Fig. 4 illustrates the distributed machines study side performed using the distributed machines learning platform of the application
Method, as shown in figure 4, this method can include:
In step 401, according to the execution logic of the data processing task of structure, the number is performed respectively
The polyalgorithm module included according to processing task;Each algoritic module includes:Importation, calculation
Method part, output par, c, and the importation and output par, c have identical interface format;According to
Algorithm part in the algoritic module, calls the algorithms library in resource layer to carry out computing.
In step 402, the importation in the algoritic module includes this algoritic module and its
Dependency Specification between his algoritic module, and the interface format, carry out the multiple algoritic module it
Between concatenation.
401 above-mentioned and 402 execution sequence is not intended to limit, for example, distributed machines learning platform can
Algoritic module in DAG logics is performed with one side, while each algoritic module is concatenated.In addition,
When calling of algorithms library is being carried out according to algoritic module, can be the algorithm part in algoritic module
Algorithm, calls the algorithms library in resource layer to carry out computing.Also, the machine learning of the present embodiment is put down
The same algorithm that platform can will be distributed over diverse location is packaged, and is wanted according to data volume, algorithm computing
The factor such as seek, select suitable algorithms library to perform algorithm computing.
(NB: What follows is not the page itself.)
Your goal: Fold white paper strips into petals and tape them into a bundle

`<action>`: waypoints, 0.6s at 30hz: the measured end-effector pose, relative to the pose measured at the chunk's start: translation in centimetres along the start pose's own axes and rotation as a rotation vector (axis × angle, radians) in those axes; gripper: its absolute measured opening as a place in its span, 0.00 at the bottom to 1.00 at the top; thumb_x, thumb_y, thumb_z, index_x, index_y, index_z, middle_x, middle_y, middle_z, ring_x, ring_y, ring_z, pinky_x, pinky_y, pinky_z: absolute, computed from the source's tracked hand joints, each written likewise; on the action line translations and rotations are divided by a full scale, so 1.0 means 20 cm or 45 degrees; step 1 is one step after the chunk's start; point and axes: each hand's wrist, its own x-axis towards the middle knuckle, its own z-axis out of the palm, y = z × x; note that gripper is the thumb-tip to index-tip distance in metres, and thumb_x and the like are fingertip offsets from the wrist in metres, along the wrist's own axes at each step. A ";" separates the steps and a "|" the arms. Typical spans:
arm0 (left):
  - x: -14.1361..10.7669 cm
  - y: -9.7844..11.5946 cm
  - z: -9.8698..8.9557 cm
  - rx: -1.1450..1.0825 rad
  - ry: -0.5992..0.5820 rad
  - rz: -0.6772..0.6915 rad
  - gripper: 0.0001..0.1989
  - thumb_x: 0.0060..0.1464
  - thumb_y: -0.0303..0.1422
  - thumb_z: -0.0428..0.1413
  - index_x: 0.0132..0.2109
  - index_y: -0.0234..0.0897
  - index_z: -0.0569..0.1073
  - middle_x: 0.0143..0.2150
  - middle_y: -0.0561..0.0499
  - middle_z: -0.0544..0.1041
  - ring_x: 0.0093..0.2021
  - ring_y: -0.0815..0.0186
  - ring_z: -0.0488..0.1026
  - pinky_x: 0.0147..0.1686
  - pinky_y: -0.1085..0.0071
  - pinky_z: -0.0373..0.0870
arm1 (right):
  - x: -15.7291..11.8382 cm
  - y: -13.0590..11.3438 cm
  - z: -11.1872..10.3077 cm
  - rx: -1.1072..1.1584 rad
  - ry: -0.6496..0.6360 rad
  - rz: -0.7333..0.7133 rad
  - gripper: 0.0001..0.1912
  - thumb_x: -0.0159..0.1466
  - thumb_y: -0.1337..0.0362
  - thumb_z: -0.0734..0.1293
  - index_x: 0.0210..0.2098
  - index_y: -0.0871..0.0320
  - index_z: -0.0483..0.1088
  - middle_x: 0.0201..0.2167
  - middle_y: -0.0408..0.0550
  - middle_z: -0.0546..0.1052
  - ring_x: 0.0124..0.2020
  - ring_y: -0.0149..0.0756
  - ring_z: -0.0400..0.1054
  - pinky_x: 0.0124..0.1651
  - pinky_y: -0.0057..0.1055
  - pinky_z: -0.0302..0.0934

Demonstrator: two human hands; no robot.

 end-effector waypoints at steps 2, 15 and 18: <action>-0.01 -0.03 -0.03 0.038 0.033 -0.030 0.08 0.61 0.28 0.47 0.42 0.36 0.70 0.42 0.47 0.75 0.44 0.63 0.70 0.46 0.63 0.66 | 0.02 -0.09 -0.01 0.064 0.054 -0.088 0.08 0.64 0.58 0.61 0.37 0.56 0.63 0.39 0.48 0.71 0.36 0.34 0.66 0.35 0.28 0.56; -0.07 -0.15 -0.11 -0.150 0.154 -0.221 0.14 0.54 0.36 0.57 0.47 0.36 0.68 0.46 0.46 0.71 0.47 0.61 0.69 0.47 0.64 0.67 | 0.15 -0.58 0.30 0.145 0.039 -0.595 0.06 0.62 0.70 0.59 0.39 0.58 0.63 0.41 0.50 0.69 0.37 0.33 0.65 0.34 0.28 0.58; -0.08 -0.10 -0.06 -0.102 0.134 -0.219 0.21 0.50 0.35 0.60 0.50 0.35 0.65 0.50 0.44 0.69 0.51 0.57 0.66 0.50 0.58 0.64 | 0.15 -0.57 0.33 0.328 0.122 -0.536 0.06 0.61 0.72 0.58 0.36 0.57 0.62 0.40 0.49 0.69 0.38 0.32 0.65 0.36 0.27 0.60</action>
For example, logistic regression algorithm logisticRegression training module has in R, Python
Standalone version algorithms library is provided, while there is also distributed algorithm storehouse on Mahout, MLlib, but nothing
By being standalone version or distributed algorithm storehouse, the parameter of algorithm in itself has no too big difference, the machine of this example
Device learning platform can carry out these algorithms libraries unified encapsulation.Also, the algorithm performs module of platform can
According to factors such as data volume size, the stability of algorithm, accuracy requirements, to assess, selection is suitable to calculate
Run Faku County.If for example, data volume is smaller, standalone version algorithms library can be selected, when data volume is larger,
Distributed algorithm storehouse can be selected to improve processing speed.
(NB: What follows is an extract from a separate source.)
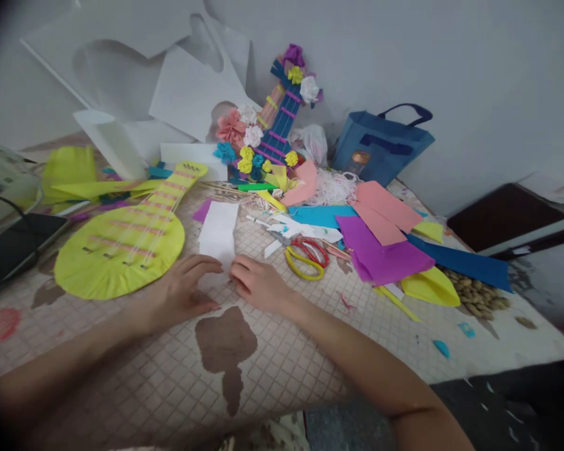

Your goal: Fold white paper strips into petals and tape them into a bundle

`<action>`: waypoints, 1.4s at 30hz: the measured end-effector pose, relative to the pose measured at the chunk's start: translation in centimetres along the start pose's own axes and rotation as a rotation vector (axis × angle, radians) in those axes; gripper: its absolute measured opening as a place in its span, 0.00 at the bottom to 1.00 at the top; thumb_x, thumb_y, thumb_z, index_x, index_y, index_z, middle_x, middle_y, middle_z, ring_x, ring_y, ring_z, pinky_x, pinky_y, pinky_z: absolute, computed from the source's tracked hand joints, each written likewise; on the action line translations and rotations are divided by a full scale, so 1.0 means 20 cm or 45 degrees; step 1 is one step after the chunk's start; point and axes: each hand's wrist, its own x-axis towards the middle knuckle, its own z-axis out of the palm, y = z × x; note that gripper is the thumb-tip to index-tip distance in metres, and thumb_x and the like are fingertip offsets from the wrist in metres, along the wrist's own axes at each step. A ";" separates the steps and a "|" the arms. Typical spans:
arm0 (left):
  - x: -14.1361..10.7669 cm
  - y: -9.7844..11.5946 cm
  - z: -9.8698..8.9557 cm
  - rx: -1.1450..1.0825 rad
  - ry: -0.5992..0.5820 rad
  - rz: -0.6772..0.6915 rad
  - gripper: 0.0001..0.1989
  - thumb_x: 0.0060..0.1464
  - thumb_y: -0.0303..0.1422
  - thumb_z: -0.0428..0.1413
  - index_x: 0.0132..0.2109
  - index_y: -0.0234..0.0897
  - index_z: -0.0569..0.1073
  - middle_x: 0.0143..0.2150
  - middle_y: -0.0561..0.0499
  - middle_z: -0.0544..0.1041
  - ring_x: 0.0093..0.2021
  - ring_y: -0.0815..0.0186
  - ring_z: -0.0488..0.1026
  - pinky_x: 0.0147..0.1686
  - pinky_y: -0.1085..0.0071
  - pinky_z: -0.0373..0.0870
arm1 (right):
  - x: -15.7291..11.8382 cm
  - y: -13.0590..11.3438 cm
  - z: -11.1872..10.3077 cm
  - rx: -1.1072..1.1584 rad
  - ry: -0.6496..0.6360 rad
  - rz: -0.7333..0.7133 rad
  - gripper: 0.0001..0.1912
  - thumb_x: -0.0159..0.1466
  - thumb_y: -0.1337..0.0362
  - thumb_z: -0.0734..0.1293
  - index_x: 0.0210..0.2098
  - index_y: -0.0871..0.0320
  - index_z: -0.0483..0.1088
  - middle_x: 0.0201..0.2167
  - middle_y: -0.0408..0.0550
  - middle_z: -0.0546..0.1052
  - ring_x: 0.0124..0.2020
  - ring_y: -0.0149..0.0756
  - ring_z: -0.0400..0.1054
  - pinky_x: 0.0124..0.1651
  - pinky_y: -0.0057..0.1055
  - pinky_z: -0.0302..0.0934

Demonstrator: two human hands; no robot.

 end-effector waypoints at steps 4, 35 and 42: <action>-0.01 0.01 0.01 0.043 -0.051 -0.011 0.05 0.56 0.25 0.51 0.40 0.35 0.68 0.40 0.47 0.71 0.43 0.61 0.67 0.44 0.62 0.65 | -0.03 -0.02 -0.02 0.142 0.046 -0.025 0.07 0.60 0.73 0.58 0.35 0.56 0.62 0.40 0.48 0.70 0.36 0.30 0.65 0.37 0.26 0.60; -0.02 -0.04 -0.01 -0.022 0.172 -0.155 0.43 0.46 0.32 0.63 0.64 0.41 0.49 0.66 0.39 0.50 0.65 0.48 0.51 0.59 0.48 0.57 | -0.10 -0.03 -0.11 0.166 0.006 -0.033 0.08 0.65 0.68 0.58 0.34 0.56 0.67 0.43 0.51 0.73 0.45 0.37 0.67 0.48 0.38 0.63; -0.04 -0.06 -0.04 0.083 -0.122 0.179 0.27 0.51 0.29 0.59 0.57 0.42 0.61 0.63 0.43 0.59 0.65 0.50 0.49 0.59 0.50 0.55 | -0.10 -0.02 -0.09 0.050 0.032 -0.107 0.05 0.62 0.71 0.60 0.32 0.59 0.66 0.44 0.53 0.66 0.40 0.35 0.62 0.44 0.34 0.61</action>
In addition, in data processing task using to algorithm types can have a variety of, for example, data processing
Algorithm in terms of the algorithm of aspect, Feature Engineering, the algorithm in terms of model training assessment.In data processing
Aspect, can carry out data sampling processing, data deconsolidation process, missing values processing etc., in Feature Engineering
Aspect, can carry out the calculating of feature importance, characteristic crossover calculating, the choosing of feature sliding-model control, feature
Select, in terms of model training assessment, model training, the PMML intelligence of model parameter expression can be carried out
Energy assembling, the prediction of model and assessment, intelligent optimizing of model parameter etc..
The distributed machines learning platform of the embodiment of the present application, it is possible to achieve sharing for many algorithms storehouse, it is most
Potentially include more comprehensive many algorithms storehouse;The expression model of DAG clear logics can also be built
The association of modeling process and each algoritic module;Also, the algoritic module interface lattice unified by designing
Formula so that each algoritic module be able to can both be ensured between module again with relatively independent distributed deployment
Smooth concatenation, so as to improve data-handling efficiency.
The preferred embodiment of the application is the foregoing is only, it is all at this not to limit the application
Within the spirit and principle of application, any modification, equivalent substitution and improvements done etc. should be included in
Within the scope of the application protection.